Last year, a coworker asked me if perhaps I expect too much from other people. I thought about it a moment and said:

No. I do not accept the argument that I’m somehow inherently superior to most others. In fact it is because I know I am not superior that I have high expectations of others.

In the intervening year, I’ve come to see that this belief drives a lot of my management philosophy. In general, I assume the best of people I work with. If someone is not performing, I do not blame them; I blame myself (or whoever their manager is) and systematic problems that they are not in control of (but hopefully ones I am).

Of course people have different innate abilities and experiences. Some people have a high aptitude for certain types of work, and some have chosen a path that may not be a good fit. But the realities of business are that these things can quickly change, and an asset one day can be a liability the next. When a company has grown past a dozen people, I believe its time to start favoring nurture over nature. If someone isn’t performing, it is management’s problem.

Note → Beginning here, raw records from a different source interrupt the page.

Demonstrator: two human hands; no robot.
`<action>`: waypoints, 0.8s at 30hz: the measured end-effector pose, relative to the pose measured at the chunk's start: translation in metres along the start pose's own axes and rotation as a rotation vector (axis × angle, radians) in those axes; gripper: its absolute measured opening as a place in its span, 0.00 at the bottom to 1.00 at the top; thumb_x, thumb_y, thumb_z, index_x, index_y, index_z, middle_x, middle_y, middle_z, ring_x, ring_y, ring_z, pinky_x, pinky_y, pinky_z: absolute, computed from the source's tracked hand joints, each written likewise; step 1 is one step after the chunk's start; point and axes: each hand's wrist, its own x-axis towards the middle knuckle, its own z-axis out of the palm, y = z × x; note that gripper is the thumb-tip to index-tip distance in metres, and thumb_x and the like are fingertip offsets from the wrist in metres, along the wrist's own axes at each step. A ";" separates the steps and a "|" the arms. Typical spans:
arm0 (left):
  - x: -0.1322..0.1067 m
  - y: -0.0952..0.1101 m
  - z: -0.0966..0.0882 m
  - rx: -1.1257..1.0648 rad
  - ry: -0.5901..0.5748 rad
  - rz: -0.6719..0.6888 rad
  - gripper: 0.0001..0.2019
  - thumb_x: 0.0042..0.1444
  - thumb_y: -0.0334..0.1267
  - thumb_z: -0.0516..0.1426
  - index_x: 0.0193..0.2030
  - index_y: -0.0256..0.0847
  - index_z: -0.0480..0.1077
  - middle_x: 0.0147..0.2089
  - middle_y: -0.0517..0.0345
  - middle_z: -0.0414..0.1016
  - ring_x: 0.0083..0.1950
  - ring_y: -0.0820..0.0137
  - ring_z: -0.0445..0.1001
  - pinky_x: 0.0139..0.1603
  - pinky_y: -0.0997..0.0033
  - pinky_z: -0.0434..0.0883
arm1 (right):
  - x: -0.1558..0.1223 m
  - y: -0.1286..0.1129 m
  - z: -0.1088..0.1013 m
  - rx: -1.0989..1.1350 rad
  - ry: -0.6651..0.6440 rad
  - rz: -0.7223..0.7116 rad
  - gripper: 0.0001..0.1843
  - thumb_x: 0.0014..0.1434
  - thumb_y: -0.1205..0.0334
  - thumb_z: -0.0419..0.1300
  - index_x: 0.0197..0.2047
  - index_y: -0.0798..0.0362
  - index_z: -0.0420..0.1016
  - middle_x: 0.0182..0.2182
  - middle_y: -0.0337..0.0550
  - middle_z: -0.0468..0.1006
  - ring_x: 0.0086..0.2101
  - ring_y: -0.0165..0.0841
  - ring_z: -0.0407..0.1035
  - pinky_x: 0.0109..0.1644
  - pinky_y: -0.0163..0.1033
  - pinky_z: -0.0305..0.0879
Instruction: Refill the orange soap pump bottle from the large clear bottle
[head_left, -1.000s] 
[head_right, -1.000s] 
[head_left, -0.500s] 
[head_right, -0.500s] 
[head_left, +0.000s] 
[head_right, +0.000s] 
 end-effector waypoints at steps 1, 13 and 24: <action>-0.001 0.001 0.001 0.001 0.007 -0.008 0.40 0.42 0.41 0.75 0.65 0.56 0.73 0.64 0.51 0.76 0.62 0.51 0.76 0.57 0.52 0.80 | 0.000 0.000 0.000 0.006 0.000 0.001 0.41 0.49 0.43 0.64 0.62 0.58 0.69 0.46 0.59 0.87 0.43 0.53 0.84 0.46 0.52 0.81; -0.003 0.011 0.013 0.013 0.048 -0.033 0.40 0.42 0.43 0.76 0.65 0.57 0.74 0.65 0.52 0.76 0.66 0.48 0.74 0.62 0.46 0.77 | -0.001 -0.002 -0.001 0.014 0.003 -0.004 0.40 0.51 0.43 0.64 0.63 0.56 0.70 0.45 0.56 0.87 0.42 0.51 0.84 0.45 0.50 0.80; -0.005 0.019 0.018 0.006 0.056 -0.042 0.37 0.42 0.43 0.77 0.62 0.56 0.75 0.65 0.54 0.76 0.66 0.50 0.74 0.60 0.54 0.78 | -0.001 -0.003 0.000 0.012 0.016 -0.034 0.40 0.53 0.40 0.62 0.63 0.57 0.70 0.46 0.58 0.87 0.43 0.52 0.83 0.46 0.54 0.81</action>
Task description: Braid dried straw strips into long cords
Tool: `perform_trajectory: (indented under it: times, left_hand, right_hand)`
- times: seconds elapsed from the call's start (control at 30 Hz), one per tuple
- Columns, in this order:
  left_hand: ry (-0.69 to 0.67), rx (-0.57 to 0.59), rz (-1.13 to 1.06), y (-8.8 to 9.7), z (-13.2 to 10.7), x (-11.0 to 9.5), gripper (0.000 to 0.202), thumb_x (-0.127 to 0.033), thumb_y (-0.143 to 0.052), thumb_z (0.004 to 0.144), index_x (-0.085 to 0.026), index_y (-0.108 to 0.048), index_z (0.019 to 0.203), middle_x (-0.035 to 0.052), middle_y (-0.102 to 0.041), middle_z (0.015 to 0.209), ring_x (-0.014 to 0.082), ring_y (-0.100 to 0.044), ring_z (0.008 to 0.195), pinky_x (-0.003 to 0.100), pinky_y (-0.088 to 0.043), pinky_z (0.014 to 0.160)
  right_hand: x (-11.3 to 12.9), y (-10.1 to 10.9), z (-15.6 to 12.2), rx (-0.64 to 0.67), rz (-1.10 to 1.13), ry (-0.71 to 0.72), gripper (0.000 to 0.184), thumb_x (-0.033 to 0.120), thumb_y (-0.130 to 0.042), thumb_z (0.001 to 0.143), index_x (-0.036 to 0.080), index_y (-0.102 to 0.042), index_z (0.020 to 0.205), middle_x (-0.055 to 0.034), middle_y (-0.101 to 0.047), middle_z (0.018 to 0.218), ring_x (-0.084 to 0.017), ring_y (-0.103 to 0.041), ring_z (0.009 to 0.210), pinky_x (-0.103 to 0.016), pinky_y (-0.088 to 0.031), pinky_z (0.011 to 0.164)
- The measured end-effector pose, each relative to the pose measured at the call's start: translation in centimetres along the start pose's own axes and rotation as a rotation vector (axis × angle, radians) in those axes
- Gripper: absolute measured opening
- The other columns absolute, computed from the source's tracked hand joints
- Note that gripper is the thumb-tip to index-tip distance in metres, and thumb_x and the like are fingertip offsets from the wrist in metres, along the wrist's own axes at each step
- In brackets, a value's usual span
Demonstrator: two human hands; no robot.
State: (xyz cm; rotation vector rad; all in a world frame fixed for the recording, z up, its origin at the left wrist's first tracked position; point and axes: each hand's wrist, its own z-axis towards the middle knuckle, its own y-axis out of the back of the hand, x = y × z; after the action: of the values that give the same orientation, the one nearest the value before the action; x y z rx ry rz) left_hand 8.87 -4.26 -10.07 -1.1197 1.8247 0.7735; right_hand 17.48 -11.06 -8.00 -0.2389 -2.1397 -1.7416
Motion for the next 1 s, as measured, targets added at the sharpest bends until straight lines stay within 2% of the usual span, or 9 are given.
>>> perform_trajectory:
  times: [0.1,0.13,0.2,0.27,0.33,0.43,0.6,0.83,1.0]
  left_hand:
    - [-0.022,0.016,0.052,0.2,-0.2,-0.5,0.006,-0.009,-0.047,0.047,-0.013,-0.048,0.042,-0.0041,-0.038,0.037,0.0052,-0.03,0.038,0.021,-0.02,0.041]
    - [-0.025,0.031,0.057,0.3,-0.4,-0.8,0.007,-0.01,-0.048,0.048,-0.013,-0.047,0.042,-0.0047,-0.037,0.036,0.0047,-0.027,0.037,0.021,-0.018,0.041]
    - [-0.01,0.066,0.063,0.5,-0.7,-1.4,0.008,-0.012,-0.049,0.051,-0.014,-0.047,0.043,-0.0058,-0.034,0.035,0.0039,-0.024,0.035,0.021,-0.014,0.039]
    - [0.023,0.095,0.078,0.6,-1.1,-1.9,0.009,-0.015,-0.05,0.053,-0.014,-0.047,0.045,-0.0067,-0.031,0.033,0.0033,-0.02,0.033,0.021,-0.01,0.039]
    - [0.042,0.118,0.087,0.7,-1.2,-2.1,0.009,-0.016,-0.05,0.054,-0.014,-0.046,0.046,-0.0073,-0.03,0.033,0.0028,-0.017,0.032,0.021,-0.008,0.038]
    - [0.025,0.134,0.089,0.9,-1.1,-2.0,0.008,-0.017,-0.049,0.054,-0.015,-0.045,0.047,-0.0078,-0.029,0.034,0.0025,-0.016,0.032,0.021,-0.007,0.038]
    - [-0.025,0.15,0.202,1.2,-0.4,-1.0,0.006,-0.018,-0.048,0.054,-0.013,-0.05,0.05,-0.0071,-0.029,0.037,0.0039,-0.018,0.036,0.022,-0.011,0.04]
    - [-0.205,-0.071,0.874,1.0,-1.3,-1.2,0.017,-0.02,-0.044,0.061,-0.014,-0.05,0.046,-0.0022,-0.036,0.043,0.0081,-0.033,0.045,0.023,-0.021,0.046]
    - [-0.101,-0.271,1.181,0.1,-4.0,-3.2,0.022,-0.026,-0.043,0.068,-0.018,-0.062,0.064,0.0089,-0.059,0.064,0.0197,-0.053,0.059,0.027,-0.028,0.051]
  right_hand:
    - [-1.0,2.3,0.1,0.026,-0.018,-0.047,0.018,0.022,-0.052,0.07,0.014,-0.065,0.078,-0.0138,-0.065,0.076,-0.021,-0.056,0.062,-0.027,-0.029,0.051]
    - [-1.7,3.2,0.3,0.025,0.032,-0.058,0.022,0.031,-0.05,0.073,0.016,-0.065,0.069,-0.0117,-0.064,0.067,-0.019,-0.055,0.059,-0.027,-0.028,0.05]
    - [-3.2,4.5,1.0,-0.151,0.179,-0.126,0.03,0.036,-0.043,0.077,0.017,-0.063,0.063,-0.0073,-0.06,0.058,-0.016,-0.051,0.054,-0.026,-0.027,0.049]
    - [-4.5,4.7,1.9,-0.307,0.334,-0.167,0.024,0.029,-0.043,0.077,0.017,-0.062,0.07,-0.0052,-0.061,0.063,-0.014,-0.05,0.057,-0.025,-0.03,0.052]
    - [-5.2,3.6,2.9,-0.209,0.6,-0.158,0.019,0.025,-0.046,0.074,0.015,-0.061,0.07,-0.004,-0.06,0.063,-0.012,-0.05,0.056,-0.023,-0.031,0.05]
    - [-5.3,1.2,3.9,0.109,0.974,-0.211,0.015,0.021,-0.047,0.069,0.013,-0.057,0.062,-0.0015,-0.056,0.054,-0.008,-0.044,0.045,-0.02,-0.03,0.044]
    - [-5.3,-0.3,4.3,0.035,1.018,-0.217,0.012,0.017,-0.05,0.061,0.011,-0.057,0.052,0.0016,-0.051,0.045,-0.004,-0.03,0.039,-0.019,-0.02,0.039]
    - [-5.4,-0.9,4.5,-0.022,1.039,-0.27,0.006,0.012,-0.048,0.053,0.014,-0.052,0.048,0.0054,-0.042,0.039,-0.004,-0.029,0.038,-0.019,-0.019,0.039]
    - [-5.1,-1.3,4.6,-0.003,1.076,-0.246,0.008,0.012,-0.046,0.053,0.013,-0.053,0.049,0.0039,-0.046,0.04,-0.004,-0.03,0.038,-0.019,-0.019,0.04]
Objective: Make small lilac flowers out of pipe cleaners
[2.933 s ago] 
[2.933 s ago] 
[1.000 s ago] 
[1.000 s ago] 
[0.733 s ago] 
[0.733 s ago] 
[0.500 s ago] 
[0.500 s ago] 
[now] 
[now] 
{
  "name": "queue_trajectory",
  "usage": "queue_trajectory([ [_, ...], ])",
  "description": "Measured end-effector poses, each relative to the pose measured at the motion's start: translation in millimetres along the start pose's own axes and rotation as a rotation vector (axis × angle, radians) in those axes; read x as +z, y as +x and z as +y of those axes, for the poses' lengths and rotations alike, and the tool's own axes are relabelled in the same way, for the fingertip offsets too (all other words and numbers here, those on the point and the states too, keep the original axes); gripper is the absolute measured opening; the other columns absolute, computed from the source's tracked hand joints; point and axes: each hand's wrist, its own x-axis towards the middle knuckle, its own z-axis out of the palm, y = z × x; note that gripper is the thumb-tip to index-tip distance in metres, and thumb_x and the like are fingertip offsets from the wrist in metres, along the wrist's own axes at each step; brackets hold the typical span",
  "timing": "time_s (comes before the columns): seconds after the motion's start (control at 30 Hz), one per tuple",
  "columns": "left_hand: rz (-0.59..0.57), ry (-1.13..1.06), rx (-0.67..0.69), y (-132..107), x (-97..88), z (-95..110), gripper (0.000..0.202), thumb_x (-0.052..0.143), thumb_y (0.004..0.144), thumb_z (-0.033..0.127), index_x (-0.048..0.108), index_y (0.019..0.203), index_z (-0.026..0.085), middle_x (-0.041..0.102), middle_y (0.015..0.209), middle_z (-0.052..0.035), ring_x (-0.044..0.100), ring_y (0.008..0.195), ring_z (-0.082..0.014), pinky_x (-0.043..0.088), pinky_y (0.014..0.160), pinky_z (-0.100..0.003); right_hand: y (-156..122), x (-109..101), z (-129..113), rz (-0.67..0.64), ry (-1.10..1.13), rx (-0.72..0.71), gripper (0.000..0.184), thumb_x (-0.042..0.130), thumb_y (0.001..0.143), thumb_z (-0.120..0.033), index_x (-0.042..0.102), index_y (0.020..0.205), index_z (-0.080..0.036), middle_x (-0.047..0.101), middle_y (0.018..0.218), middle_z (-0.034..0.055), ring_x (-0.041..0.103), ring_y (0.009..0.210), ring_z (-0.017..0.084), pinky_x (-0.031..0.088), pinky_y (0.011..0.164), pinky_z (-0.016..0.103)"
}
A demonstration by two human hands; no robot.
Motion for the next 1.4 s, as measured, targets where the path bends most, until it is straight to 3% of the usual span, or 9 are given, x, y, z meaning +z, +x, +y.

This is true of not just employees, but other managers, and it was specifically about two other managers that this question was posed. The times were a-changin’, but these individuals were in roles they were ill suited for. They simply did not have the experience or competence to drive through the changes that needed to happen. It was up to their (our) management to take responsibility, but instead I heard apologies that “maybe they aren’t the best suited” and other meaningless explanations. I didn’t expect them to magically change; I expected management to do their job: get involved and well, manage!

If I expect something, it’s that people can both teach and learn. If the ability of people to grow is not an organization’s chief expectation- if management is not set up to grow employees, or management is not prepared to mature itself- I can’t imagine what they think their long-term prospects are. Perhaps they aren’t expecting much.